Hailed as “an exceptional cellist” (The Strad) and “in a class of his own” (Philadelphia Inquirer) Clancy Newman is a Naumburg Competition winning cellist who brings his musical acumen and superb technique to the stage and the recording studio. Honored with an Avery Fisher Career Grant, he is also a composer whose creative output includes his inventive Pop-Unpopped series of solo cello pieces based on U.S. Billboard Chart #1 hits.
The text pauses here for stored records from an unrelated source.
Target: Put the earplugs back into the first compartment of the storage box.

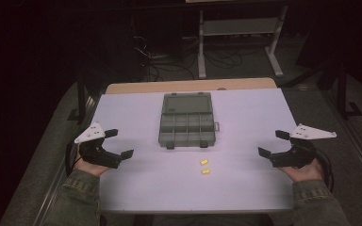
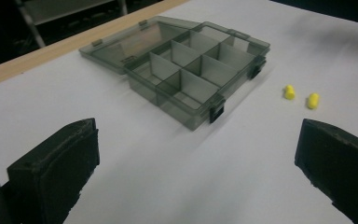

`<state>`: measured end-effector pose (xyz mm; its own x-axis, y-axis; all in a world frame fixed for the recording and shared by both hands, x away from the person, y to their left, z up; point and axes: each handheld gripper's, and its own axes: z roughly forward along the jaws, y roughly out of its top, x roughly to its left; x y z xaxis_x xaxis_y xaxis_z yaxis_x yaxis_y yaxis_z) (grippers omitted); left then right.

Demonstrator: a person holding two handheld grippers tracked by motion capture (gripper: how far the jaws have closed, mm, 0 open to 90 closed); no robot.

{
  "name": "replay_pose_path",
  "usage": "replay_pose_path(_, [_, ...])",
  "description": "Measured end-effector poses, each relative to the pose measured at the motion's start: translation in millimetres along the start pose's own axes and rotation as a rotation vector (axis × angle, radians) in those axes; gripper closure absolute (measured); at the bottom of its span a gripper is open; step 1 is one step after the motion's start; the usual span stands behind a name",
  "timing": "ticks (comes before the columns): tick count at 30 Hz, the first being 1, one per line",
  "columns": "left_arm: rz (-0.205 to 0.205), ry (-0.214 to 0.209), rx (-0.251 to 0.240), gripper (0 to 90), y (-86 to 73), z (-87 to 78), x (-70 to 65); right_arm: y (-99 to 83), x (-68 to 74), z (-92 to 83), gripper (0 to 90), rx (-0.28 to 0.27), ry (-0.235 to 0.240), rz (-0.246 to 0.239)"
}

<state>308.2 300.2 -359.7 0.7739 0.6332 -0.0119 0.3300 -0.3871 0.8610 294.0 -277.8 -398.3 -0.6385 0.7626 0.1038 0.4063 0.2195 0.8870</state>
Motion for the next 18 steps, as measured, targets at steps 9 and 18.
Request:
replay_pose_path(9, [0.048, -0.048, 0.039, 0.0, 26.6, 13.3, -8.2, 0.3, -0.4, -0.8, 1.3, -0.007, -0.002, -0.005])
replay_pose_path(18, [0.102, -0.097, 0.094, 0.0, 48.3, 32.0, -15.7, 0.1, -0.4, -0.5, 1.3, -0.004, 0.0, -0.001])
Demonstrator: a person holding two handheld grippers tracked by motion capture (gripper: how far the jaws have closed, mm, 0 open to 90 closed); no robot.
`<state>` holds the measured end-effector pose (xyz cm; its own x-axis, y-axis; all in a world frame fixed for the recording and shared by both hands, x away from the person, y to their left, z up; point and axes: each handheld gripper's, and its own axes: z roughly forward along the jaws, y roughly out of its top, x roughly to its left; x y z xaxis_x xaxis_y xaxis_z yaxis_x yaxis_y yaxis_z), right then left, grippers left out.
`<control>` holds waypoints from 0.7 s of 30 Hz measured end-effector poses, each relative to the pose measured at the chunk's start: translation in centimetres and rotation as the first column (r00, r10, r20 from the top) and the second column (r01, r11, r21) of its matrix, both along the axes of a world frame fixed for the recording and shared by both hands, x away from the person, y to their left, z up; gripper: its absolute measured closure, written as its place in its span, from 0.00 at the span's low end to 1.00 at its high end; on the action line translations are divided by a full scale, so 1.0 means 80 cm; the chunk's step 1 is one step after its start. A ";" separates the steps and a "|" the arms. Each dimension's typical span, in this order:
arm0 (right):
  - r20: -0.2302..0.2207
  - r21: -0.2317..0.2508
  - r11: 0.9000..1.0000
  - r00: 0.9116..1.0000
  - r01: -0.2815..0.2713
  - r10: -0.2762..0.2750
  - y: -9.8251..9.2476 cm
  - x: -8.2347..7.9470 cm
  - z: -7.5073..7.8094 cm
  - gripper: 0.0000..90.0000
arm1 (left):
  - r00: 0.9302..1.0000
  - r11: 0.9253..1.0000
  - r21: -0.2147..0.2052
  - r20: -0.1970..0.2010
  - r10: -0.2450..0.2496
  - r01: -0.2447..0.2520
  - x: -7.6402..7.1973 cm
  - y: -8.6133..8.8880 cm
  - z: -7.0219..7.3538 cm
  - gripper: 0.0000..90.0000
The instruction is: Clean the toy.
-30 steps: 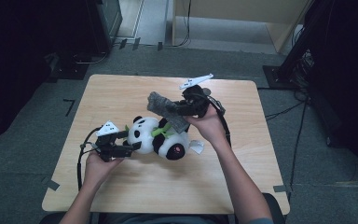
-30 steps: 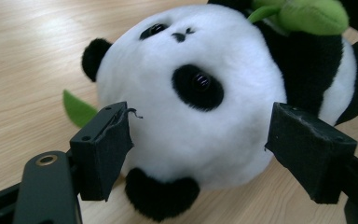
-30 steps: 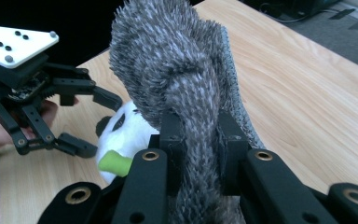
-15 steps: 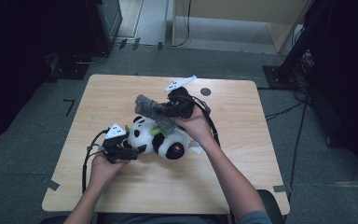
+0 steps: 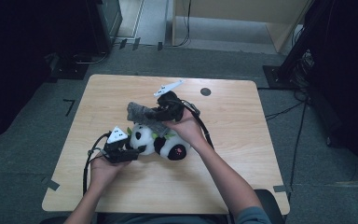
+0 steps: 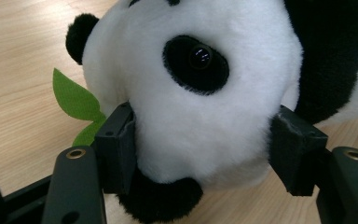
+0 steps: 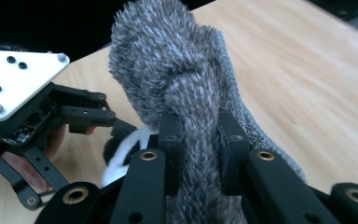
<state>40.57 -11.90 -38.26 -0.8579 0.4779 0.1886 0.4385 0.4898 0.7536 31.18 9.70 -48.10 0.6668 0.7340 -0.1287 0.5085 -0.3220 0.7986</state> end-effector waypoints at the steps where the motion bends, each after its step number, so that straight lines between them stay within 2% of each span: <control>1: -0.003 -0.009 1.000 1.000 -0.009 0.009 0.004 -0.001 -0.003 0.84 | 1.000 1.000 0.005 0.003 -0.001 0.001 -0.001 0.000 0.000 0.38; 4: -0.002 -0.038 0.999 1.000 -0.020 0.019 0.014 -0.001 -0.014 0.84 | 1.000 1.000 0.006 0.004 0.006 -0.006 -0.002 0.000 -0.002 0.38; 6: -0.004 -0.046 0.999 1.000 -0.013 0.013 0.014 0.001 -0.019 0.84 | 1.000 1.000 0.009 0.004 0.010 -0.010 -0.002 -0.001 -0.002 0.38; 9: 0.008 -0.090 0.996 1.000 0.011 -0.011 0.012 0.006 -0.025 0.83 | 1.000 1.000 0.011 0.002 0.014 -0.014 -0.002 -0.002 -0.002 0.39; 11: -0.011 -0.077 0.997 1.000 0.017 -0.018 0.010 0.010 -0.028 0.83 | 1.000 1.000 0.008 0.001 0.017 -0.017 -0.002 -0.002 -0.002 0.39; 16: -0.020 -0.085 0.995 0.998 0.050 -0.052 0.003 0.019 -0.036 0.83 | 1.000 1.000 -0.003 -0.009 0.029 -0.029 0.000 -0.003 -0.002 0.40; 21: -0.039 -0.119 0.987 0.993 0.105 -0.110 -0.010 0.031 -0.043 0.82 | 0.999 1.000 -0.002 -0.016 0.029 -0.029 0.000 -0.003 0.000 0.41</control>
<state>43.07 -12.71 -41.73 -0.7921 0.5879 0.1640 0.5258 0.5210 0.6723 31.22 9.47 -48.11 0.6428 0.7530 -0.1408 0.5306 -0.3051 0.7908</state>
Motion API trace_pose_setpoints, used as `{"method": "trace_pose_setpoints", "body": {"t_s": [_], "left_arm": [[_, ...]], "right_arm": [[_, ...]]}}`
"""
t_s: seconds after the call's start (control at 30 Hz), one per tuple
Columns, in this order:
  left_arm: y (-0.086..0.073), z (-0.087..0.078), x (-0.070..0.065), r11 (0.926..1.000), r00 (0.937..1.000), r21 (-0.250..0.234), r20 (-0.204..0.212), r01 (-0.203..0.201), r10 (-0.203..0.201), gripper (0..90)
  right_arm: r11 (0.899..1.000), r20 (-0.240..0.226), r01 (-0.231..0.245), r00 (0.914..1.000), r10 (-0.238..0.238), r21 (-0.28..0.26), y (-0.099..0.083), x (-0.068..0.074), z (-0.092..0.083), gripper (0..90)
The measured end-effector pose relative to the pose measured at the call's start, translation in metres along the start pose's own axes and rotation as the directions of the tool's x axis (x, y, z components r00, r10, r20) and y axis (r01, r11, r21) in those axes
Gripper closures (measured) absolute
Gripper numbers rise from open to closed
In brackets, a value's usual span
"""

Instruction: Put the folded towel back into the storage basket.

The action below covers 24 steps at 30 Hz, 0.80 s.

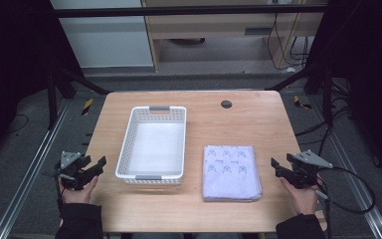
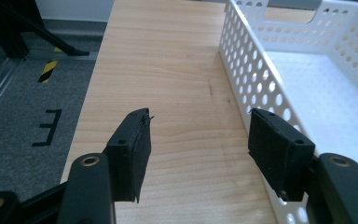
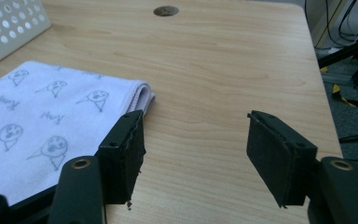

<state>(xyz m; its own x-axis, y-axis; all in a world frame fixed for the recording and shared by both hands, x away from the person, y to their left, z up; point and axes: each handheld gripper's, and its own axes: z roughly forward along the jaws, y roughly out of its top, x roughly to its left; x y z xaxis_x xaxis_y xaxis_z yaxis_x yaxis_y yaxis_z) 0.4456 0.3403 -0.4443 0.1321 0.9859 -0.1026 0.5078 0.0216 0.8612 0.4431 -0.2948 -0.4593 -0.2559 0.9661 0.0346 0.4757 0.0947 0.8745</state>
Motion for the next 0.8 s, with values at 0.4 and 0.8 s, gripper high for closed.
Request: {"method": "trace_pose_setpoints", "body": {"t_s": [0.4,0.8], "left_arm": [[0.011,-0.013,-0.029,0.9987,0.9979,-0.044,0.057,-0.026,0.029,40.7],[0.013,-0.016,-0.062,0.9961,0.9908,-0.041,0.108,-0.078,0.082,37.8]], "right_arm": [[1.000,-0.037,0.013,0.9992,-0.014,-0.012,0.012,0.004,-0.010,43.2],[0.999,-0.063,0.018,0.9978,-0.020,-0.043,0.024,0.007,-0.018,45.8]]}}
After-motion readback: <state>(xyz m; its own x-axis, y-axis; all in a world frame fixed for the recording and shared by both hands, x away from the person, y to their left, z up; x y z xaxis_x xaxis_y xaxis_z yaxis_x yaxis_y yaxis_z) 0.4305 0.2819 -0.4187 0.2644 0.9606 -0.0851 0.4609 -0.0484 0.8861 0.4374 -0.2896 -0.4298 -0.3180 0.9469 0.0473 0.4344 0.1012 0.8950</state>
In recent appearances at the festivals of Lake Champlain, Moab, Kingston and others, Newman has collaborated with many of today’s leading artists, including Hilary Hahn, Miriam Fried, David Shiffrin, Ricardo Morales and Natalie Zhu. His duo recital with acclaimed guitarist Jason Vieaux was a feature of the 2021 Philadelphia Chamber Music Society season.

Newman has performed as soloist throughout the United States, as well as in Europe, Asia, Canada, and Australia. Recent performances from his extensive concerto repertoire include the Elgar Concerto with the Hartford Symphony and the Shostakovich Concerto with the Southwest Florida Symphony. He has also performed as concerto soloist with the National Symphony Orchestra, the Juilliard Orchestra, the symphonies of North Carolina, Jacksonville, Richmond, Hartford, Delaware and Santa Fe, among many others.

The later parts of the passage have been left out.